# EXERCISE INSTRUCTIONS
Report, word for word, every line of the material that contains "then".

---- COLLECTED DATA

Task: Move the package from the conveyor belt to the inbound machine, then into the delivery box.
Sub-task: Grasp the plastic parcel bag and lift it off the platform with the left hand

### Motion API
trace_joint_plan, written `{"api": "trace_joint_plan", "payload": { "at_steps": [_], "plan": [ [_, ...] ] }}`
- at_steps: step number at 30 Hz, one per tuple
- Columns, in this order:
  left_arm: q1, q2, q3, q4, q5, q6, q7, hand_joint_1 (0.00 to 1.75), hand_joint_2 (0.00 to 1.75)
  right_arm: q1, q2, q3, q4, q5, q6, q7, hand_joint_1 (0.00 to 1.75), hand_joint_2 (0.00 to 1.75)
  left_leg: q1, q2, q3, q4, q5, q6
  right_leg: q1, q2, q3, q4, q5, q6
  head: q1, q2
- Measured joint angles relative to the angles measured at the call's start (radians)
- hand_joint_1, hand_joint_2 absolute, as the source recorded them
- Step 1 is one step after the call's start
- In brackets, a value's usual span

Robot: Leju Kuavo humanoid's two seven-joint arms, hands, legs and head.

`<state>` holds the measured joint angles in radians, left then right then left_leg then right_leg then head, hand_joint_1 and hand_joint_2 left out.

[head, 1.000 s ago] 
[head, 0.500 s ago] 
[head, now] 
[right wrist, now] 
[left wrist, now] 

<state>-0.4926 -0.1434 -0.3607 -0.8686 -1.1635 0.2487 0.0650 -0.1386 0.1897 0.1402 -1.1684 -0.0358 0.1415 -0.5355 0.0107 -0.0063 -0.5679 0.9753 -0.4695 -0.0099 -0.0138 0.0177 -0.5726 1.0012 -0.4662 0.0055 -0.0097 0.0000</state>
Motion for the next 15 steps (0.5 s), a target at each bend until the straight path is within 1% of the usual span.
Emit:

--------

# TASK OUTPUT
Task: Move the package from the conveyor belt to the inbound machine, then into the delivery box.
`<state>` holds the measured joint angles in radians, left then right then left_leg then right_leg then head, hand_joint_1 and hand_joint_2 left out.

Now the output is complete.